This Man Who Found Swastikas On His House Actually Spray Painted Them Himself, Police Say

Police in upstate New York said a man defaced his own house with swastikas and then said he was the victim of a hate crime.

Andrew King said he was horrified when he walked outside and found two swastikas spray-painted across the front of his home in upstate New York. Turns out, police say, he did it himself.

King, who says he is Jewish, called police Feb. 10 claiming that someone had spray-painted the swastikas on his home overnight.

"I was horrified," he told the Daily Gazette last month, taking a breath before and shaking his head and calling the vandalism "heartbreaking" and "painful."

However, police in Schenectady, New York, said an investigation revealed that King was the actual vandal. The 54-year-old was charged with reporting a fake crime, Sgt. Matthew Dearing told BuzzFeed News.

King pleaded not guilty Tuesday before he was sent to county jail on $500 bail, Dearing added.

Although he claims to be Jewish, King has never successfully converted, Rabbi Matt Cutler of the Congregation Gates of Heaven told BuzzFeed News. Cutler, who said he's known King for more than a decade, added that he is no longer welcome at the local orthodox synagogue due to erratic behavior.

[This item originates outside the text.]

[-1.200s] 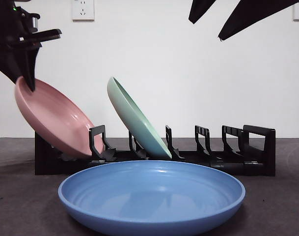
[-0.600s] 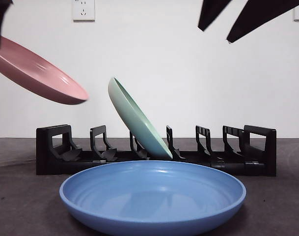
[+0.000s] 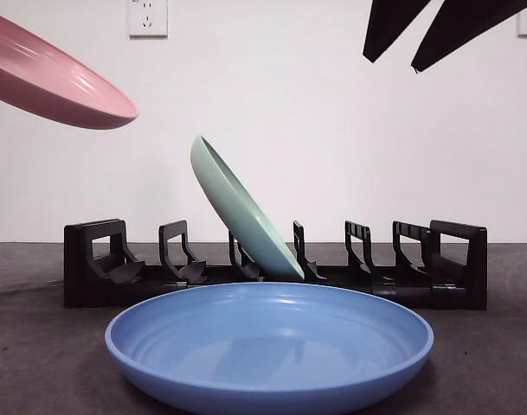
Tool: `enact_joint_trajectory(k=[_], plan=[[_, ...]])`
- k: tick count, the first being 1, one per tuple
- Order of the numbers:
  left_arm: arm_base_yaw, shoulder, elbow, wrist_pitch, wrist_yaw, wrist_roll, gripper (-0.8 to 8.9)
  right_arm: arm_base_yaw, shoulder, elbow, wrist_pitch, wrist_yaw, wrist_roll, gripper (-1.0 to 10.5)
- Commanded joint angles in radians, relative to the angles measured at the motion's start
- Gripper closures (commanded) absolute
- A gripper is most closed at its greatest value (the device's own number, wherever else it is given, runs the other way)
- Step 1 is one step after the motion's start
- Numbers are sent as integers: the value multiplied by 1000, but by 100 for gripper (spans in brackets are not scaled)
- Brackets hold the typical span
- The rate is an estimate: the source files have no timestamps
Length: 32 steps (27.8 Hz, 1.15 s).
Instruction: Place the plate
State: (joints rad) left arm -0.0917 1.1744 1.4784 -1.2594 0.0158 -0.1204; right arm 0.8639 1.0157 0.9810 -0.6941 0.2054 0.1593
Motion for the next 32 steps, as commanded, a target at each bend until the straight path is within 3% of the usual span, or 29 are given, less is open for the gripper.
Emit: enact_joint_trajectory(k=[1,4,9,14,24,32], plan=[[0,-80,-89,29,12,-34,798,10,4,8,26,5,-11,657],[0,-182,-216,77,40,-98,798,10,-10,8,50,5,-13,657],[-3,-314,-444,173,205,-218,799,10,-46,8,96,6,-14,657],[-63,-357,-610,195,256,-316,799,10,-86,8,121,6,-14,657],[-348,-313,-760,444,251,-559,798,10,-124,8,126,6,-13,657],[-539,-159,-761,606,173,-662,798,10,-124,8,124,5,-10,657]])
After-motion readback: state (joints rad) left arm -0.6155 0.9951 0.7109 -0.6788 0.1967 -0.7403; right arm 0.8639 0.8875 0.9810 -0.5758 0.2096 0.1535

"This has brought a sense of shame to the community," Cutler said. "We knew there was something peculiar about the vandalism."

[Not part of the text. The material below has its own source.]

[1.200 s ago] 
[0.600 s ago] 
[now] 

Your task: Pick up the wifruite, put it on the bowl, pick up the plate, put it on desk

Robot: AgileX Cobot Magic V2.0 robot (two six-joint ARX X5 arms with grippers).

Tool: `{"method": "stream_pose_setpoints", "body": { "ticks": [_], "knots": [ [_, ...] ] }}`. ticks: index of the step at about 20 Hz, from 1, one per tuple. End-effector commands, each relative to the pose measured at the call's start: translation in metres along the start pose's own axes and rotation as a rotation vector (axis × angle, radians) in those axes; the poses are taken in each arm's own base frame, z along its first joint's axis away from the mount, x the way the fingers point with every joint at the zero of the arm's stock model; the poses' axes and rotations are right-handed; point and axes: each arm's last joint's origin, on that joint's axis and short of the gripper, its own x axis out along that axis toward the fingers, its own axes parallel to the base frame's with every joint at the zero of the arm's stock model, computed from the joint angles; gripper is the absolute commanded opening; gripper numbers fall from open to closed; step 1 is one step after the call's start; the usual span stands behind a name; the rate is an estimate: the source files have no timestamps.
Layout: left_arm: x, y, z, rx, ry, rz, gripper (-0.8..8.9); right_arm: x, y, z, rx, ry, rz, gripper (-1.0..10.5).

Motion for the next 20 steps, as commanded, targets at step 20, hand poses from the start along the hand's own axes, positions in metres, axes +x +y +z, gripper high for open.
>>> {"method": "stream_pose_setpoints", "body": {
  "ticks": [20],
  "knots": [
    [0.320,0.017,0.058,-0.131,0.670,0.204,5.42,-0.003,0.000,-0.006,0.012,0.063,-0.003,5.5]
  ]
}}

King had expressed sadness and outrage over the defacement to several local media outlets. He also told the Gazette that he supported President Trump and was ridiculed for doing so.

"People use a lot of excuses and lack civility by using Mr. Trump," he said. "I do take jesting about Trump and sometimes I had some hard attacks about him."

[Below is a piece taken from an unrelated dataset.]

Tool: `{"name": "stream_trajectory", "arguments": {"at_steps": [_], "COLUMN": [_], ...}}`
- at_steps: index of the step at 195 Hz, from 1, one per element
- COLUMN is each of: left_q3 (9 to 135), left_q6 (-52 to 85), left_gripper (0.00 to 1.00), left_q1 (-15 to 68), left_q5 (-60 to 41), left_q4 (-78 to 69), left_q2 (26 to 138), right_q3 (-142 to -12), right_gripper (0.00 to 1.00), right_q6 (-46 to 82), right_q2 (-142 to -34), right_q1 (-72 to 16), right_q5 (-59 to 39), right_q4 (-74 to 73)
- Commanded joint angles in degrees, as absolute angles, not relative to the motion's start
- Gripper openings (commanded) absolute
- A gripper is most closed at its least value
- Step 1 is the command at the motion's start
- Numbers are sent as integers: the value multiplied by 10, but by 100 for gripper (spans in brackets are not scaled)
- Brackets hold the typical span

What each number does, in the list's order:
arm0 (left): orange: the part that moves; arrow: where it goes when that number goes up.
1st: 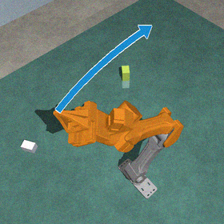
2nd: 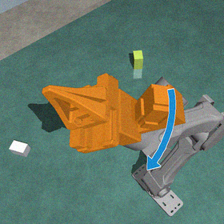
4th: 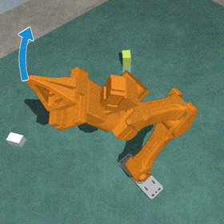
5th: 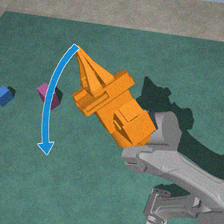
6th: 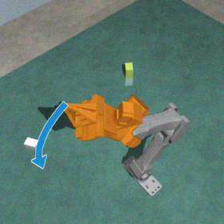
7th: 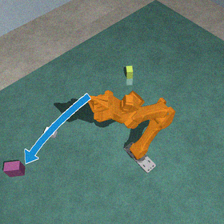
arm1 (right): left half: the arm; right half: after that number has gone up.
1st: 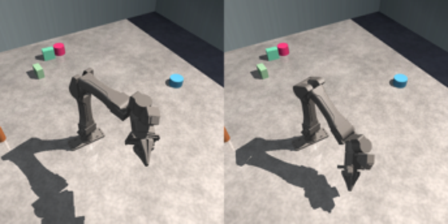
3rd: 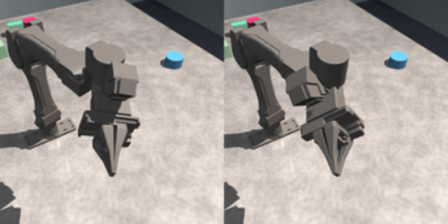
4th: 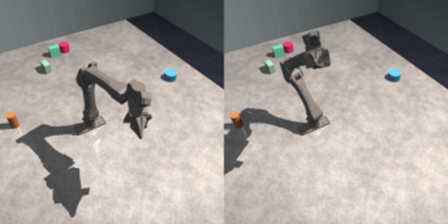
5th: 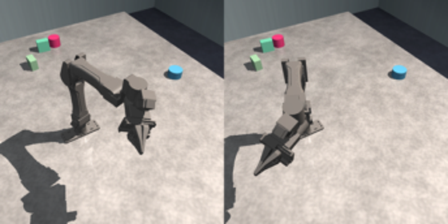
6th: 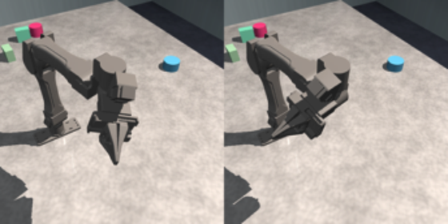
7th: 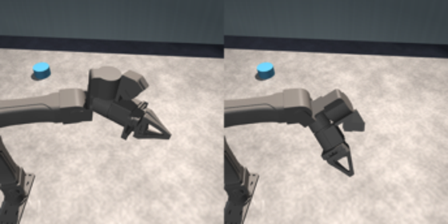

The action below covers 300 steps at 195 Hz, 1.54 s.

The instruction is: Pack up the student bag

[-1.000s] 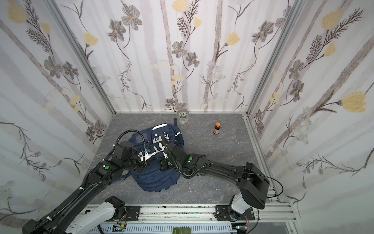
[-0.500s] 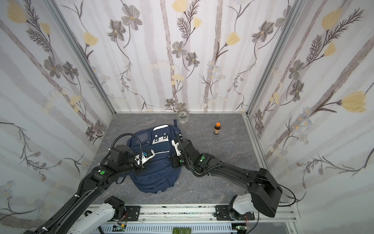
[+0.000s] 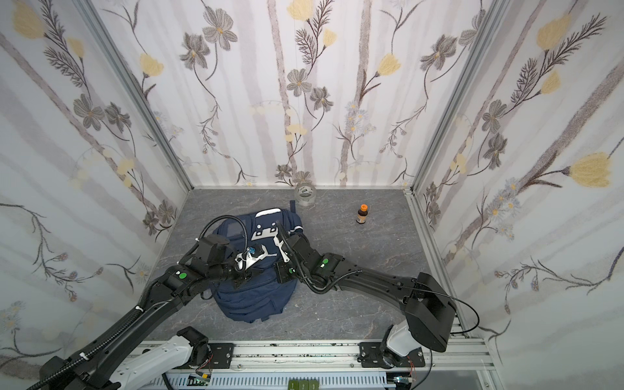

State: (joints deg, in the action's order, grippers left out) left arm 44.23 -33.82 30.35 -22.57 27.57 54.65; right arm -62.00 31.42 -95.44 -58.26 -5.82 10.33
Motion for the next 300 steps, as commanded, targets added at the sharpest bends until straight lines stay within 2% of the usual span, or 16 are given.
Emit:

“Hate crimes can be devastating for communities, so it is unconscionable that someone would fake an incident for any reason,” said Evan Bernstein, the New York Regional Director of the Anti-Defamation League. “We have no idea why anyone would do something like this.

The US has experienced a surge in anti-Semitic rhetoric and incidents this year. Dozens of Jewish community centers and institutions have received bomb threats and vandals desecrated about 100 headstones in a Jewish cemetery in Philadelphia.

Although Trump denounced the wave of threats and attacks last month, his administration had been criticized for taking too long to do so.

King had told the Gazette last month that would "wring the necks" of whoever damaged his home and would leave the swastikas up to make a statement.

"This is a teachable moment," Rabbi Cutler said. "We need respect and integrity right now."